Sous les Khmers rouges, S 21 était le « bureau de la sécurité ». C’est dans ce centre de détention situé au cœur de Phnom Penh, où près de 17 000 prisonniers ont été torturés puis exécutés que Rithy Panh a tenté de comprendre comment l’Angkar, le parti communiste du Kampuchéa, a mis en œuvre sa politique d’élimination systématique. Mais l’épreuve consistant à faire refaire aux anciens geôliers et tortionnaires leurs gestes devenus machinaux est terrible pour le réalisateur comme pour les spectateurs : il semble, à les voir, qu’ils ne prennent pas conscience de l’horreur – pire, certains mettent un point d’honneur à faire encore de leur mieux – et, insensiblement, les morts acquièrent une présence quasi fantomatique devant la caméra. Cet usage du geste est essentiel pour Rithy Panh qui veut aider les Cambodgiens à retrouver leur identité et leurs racines, c’est-à-dire leur histoire.
S21 LA MACHINE DE MORT KHMERE ROUGE -... par CoteCine
S21, la machine de mort Khmère rouge par editionsmontparnasse
« Mon métier... les torturer, les interroger et les détruire »

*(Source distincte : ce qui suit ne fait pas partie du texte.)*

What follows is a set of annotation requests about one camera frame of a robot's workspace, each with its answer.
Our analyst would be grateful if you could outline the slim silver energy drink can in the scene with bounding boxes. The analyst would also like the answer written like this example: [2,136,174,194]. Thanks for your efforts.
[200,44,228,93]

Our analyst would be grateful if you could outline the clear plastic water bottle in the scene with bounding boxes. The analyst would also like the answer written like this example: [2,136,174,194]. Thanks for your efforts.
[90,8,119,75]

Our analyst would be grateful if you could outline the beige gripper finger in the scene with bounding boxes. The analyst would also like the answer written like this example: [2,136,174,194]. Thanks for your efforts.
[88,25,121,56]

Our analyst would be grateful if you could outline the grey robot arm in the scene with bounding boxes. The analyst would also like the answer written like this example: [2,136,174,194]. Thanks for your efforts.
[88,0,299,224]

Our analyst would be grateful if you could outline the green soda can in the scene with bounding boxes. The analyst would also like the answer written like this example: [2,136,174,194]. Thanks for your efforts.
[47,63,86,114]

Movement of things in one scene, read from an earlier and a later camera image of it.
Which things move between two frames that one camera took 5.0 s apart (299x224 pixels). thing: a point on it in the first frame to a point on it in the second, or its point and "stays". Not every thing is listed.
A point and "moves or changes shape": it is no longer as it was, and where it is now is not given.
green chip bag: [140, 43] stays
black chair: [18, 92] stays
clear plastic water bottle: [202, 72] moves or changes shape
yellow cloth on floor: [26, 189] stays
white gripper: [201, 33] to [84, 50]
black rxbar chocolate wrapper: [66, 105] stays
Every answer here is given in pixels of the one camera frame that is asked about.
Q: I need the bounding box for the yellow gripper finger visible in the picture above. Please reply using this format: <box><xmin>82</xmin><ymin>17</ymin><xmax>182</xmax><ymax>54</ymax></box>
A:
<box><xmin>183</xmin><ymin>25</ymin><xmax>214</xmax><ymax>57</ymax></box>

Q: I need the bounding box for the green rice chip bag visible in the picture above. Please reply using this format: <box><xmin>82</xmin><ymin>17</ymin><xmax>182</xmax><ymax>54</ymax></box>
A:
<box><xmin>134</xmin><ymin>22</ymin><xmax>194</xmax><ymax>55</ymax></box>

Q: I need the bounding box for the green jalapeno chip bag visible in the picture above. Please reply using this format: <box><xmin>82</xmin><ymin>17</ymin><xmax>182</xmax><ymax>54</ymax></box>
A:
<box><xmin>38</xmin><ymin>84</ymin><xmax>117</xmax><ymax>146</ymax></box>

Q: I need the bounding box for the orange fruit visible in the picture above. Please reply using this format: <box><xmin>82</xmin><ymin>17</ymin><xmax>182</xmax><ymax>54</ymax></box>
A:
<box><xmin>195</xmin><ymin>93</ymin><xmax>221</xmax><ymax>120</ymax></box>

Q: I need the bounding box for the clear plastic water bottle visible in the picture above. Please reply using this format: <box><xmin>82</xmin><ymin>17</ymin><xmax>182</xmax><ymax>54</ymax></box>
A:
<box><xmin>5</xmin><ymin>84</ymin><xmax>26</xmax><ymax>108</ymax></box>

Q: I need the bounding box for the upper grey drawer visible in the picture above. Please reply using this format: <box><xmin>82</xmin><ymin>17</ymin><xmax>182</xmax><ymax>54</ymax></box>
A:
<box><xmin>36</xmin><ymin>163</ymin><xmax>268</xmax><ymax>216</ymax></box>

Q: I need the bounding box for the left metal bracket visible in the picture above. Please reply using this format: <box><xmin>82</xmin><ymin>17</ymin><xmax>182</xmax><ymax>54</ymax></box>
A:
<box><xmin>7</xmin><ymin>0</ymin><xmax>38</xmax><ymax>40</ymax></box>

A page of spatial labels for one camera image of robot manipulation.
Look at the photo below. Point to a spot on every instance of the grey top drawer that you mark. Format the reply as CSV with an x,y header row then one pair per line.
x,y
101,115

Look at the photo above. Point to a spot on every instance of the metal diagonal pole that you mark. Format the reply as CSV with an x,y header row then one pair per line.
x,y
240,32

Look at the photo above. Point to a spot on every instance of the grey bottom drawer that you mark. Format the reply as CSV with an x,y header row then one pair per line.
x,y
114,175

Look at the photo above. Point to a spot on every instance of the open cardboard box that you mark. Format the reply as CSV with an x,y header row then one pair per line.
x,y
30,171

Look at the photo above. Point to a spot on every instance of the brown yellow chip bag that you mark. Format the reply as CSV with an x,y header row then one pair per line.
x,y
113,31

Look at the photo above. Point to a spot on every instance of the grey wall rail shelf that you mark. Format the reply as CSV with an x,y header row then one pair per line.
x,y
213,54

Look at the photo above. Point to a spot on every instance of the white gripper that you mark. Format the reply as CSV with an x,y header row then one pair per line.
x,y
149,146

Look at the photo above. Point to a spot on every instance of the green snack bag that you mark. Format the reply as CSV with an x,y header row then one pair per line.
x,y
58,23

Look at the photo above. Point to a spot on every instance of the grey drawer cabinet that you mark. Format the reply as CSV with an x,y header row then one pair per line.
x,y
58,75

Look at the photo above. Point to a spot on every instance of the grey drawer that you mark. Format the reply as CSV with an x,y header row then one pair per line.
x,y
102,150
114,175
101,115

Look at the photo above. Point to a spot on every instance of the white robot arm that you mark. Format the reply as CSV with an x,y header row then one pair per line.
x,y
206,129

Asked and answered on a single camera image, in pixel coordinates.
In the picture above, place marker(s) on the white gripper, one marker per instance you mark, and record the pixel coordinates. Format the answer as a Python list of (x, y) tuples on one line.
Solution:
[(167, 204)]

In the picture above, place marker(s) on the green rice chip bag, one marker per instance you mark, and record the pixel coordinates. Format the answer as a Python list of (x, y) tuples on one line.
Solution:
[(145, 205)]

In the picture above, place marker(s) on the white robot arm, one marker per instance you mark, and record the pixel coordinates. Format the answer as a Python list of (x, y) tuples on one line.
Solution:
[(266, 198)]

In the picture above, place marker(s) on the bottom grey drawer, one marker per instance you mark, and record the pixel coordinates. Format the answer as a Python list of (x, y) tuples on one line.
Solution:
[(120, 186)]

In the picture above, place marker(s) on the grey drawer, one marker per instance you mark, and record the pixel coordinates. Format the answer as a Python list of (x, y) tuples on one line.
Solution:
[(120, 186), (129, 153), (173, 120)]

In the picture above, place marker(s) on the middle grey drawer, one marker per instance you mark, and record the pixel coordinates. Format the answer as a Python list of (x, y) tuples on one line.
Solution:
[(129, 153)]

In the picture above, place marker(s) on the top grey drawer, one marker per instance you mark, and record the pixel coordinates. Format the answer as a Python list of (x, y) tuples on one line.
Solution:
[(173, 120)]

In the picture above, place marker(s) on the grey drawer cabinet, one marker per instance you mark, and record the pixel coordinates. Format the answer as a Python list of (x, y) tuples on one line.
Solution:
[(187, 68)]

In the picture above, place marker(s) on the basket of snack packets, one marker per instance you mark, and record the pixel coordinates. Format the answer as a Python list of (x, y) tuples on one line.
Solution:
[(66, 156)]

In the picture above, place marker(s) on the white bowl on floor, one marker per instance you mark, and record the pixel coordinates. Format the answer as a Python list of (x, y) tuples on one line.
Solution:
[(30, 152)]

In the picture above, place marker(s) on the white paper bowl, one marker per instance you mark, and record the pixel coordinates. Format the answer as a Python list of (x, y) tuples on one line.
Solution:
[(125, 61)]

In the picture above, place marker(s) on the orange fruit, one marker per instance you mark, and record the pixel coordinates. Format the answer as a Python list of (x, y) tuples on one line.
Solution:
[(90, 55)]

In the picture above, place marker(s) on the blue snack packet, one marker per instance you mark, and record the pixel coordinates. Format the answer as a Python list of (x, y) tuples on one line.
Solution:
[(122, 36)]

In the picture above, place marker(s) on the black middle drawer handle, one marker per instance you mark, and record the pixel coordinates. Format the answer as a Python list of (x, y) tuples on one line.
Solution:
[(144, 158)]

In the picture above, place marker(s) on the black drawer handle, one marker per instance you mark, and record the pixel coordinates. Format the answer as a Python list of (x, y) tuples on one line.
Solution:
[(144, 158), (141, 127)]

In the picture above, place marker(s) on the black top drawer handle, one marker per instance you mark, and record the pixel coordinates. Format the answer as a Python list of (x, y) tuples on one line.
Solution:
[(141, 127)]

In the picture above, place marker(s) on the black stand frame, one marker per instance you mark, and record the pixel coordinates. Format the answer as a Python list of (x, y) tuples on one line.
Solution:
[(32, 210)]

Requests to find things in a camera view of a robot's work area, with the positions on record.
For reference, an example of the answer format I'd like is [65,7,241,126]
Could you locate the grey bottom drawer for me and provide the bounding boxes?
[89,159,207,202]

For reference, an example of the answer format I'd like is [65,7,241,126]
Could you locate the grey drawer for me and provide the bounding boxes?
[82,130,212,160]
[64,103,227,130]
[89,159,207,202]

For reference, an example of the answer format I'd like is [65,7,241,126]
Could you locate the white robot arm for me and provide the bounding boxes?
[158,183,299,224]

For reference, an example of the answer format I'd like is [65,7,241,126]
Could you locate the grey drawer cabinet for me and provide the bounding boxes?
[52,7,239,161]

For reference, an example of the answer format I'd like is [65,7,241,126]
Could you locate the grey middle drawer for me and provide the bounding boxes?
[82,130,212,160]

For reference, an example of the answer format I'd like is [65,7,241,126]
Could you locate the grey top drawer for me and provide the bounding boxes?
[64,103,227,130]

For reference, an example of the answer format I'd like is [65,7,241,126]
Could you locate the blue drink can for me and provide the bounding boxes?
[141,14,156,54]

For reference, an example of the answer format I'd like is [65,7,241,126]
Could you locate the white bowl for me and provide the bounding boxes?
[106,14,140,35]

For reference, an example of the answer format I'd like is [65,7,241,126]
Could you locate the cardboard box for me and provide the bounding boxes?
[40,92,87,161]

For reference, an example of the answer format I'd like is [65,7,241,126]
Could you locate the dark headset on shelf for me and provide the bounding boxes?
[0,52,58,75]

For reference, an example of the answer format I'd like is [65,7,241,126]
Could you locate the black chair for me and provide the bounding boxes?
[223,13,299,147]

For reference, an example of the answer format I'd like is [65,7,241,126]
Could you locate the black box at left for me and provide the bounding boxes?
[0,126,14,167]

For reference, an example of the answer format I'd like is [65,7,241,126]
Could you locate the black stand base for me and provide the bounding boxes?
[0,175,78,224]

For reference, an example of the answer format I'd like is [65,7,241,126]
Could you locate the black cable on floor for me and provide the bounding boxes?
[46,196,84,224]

Dans DUCH, Le Maître des Forges de l’Enfer (2011), qui reprend durant ses 1h44 minutes d’entretien certaines séquences de S21, Rithy Panh interroge et laisse parler surtout Kaing Guek Eav, dit DUCH [1], directeur du centre S21, entre deux procès. Un premier, datant de juillet 2010, où il a été condamné à 35 ans de prison, et le second, qui débuta le 28 mars 2011 (après un appel de l’accusé et des parties civiles). Le 3 février 2012, il est à nouveau condamné, mais cette fois-ci à la prison à perpétuité, pour meurtre, torture, viol et crimes contre l’humanité. Ce long documentaire n’est donc pas destiné à se forger une opinion sur la culpabilité de Duch, mais à suivre la logique meurtrière d’un régime et de ses séides. Sans remords, plutôt serein et posé — sauf lorsqu’il retrouve le ton martial de son infernal office — Duch est parfois nostalgique de ce temps où il avait le pouvoir absolu sur ces paysans illettrés qu’il avait choisis pour exécutants en raison de leur malléabilité, et surtout sur ces 17 000 prisonniers et prisonnières qui furent torturés et exécutés. S’exprimant parfois dans un français impeccable, cet ancien enseignant admirateur des écrivains français révolutionnaires et des acteurs de la Terreur de 1791, expose avec calme son cheminement, ses techniques de gestion des interrogateurs (puisqu’il avoue n’avoir interrogé lui-même qu’une seule fois, par lâcheté). On retrouve avec le même effroi la logique de déshumanisation et d’objectivation des prisonniers que dans d’autres génocides à dimension carcérale. La seule excuse récurrente de Duch pour expliquer ses actes se résume à « c’était eux ou moi ».
Selon la psychologue Françoise Sironi, experte au procès, il n’y a chez Duch aucun élément psychologique pathologique. C’est cette ’normalité’ qui est fossoyeuse d’un humanisme moribond.